But I’ll get back to that in a moment, because first I need to say once more how proud of him I am – I’ll never stop, no need to eye roll me now.
Bono’s speech was absolutely brilliant. And so many bits of it rang so true, if not all. A shaking truth. As music lovers, as citizens of the world, as humans.
That one below filled me with indefinable joy for some reason. Probably because if there was ever any definition of where I come from – I haven’t hit that level of experience yet, I’m still struggling understanding how the hell I ended up here in the first place – it prob would be it.
Rock n roll.
Isn’t that how it all happened? You know that crazy little thing called being a U2 fan?
He sure knocked me out of my bed, of my head, of my pan… – TMI – an incalculable number of times.
Yeap. And there he is, that same brilliant man summing it all up in one damn sentence. Woosh. Put things in perspective, doesn’t it ? That tiny little thing that turned out to be everything.
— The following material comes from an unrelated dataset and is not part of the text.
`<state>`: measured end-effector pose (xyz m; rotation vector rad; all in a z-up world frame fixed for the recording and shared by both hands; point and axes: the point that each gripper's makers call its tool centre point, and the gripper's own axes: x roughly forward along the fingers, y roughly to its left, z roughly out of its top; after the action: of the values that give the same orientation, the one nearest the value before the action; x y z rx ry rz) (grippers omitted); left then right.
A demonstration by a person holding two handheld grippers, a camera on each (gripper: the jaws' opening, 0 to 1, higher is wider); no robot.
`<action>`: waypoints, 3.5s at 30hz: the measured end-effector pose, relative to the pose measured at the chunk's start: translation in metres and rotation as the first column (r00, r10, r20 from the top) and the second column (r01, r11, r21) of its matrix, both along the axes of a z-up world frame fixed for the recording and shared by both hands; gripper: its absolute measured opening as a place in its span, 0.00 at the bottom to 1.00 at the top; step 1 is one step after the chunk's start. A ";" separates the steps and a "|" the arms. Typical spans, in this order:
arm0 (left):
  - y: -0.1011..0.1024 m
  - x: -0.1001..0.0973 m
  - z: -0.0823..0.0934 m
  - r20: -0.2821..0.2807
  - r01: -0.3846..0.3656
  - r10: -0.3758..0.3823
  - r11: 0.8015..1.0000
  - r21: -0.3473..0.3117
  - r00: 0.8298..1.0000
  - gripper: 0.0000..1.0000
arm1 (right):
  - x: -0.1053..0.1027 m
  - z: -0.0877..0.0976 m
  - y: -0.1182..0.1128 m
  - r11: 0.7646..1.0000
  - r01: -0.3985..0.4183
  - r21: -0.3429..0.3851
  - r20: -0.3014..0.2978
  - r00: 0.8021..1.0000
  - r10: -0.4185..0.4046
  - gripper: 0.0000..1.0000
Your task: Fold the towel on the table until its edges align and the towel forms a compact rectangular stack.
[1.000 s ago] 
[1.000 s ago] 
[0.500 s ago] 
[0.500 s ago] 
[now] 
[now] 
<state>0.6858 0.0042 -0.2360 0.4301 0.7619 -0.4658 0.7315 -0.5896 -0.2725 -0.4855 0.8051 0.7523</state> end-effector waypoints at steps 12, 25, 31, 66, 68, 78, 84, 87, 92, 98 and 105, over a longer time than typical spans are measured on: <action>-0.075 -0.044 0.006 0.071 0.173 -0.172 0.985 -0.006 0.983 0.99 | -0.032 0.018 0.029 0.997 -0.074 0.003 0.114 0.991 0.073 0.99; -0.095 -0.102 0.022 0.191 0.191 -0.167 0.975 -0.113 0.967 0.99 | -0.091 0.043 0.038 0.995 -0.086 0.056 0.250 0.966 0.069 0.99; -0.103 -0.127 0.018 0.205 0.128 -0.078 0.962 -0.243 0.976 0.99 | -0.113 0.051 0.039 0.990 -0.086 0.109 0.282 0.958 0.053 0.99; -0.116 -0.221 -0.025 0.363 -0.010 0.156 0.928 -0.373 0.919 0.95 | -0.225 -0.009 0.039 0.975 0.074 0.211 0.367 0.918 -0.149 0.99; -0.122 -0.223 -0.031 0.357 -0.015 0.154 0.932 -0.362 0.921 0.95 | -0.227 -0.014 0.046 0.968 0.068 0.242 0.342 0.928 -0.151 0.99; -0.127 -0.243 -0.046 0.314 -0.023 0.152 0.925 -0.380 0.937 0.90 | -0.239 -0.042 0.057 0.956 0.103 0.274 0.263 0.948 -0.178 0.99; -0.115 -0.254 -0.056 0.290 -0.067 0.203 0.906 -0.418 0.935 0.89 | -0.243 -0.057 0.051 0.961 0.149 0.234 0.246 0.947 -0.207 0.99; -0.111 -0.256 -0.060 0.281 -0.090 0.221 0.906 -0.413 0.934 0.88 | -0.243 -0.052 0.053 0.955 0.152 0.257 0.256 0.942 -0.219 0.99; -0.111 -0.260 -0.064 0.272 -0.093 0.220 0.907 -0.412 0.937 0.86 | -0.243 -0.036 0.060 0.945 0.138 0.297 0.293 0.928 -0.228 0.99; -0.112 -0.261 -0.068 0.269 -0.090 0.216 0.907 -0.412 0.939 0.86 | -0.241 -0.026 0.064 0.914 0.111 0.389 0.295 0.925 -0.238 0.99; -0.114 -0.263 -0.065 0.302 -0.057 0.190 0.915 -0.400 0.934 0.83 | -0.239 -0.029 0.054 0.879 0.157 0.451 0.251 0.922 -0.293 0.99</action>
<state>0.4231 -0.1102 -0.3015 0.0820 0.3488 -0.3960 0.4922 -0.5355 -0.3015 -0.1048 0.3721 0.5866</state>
Makes you reconsider the whole ‘meh, can’t do much anyway’. I’ll never repeat this enough. Every. Little. Freaking. Helps.
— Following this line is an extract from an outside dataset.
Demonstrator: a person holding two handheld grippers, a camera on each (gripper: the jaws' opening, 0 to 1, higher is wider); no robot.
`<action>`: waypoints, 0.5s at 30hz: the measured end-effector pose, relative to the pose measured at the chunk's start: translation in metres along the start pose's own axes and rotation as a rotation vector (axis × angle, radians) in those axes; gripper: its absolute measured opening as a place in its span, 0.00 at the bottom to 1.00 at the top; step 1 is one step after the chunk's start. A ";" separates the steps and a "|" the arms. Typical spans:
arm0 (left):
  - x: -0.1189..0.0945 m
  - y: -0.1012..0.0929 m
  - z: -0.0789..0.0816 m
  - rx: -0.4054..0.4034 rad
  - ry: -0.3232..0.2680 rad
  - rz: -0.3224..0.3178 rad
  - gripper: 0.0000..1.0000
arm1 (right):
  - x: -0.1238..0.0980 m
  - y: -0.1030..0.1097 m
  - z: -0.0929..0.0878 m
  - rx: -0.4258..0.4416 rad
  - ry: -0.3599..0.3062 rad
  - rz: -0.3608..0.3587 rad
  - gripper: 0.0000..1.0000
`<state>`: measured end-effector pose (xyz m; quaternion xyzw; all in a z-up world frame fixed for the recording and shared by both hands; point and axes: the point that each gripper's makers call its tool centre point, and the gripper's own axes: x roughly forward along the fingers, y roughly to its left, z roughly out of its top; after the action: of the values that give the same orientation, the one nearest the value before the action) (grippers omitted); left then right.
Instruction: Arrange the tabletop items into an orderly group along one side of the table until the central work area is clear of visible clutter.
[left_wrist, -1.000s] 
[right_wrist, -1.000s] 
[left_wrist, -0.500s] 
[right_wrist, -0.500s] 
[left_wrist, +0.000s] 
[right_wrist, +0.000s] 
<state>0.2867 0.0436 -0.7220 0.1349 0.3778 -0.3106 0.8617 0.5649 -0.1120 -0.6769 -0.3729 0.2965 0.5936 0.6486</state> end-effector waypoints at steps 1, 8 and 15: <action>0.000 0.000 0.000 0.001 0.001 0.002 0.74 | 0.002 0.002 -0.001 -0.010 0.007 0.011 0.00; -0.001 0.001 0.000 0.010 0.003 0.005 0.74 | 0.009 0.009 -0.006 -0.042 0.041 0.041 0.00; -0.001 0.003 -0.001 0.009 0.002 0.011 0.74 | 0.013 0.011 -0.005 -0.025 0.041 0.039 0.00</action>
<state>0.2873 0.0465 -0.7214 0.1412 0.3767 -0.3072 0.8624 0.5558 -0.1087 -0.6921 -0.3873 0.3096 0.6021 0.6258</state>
Rock n roll. Ha. Rock n roll.
It always appeared to me as some kind of transcendence of sorts. That almost unbelievable ability to harness the pain into energy, to turn the rage into that freaking joyful noise ultimately.
Music does that.
Art does that.
Humanity does that.
It’s our natural way out to express it all. Let our deep feelings, soul, instincts speak for themselves. The ultimate perk of the human mind? Probably.
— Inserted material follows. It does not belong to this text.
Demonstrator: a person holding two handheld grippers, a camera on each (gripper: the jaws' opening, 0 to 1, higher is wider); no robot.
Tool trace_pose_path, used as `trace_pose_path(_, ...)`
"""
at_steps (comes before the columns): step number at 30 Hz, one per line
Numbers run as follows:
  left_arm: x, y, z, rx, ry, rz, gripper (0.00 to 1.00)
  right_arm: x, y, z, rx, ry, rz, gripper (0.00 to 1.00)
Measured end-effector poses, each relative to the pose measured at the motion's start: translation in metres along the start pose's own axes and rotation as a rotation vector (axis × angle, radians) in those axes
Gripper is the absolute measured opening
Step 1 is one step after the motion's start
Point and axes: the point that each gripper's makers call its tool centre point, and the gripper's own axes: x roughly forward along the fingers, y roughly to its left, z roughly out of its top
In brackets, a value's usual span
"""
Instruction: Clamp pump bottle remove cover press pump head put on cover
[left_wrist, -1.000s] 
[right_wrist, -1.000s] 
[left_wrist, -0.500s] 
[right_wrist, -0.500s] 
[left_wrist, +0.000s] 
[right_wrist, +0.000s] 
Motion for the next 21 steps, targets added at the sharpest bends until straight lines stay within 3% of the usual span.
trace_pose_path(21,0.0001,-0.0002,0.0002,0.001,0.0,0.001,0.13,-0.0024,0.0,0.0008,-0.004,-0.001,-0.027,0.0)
Of course, some hear only the noise, and I guess a few of us, lucky little fuckers we are, get the signal too. And that’s when the magic occurs.
I love that joey ramone quote that goes ‘“For me, punk is about real feelings. It’s not about, ‘Yeah, I am a punk and I’m angry. ‘ That’s a lot of crap. It’s about loving the things that really matter: passion, heart and soul.”
And it is. Rock n roll, punk rock , that’s always been my favourite music genre because it’s… chaotic. Messy. Loud. Vibrant. A tad crazy. Sometimes a bit shit even. It’s life. It sounds like life. It feels like life – And it even smells like life depending on the company. So ultimately, yeah, a liberation.
And it kicks arses.
And that’s why Bono’s speech was so rock n roll.
Because it kicked arse loud and clear (and here comes the ultimate pride).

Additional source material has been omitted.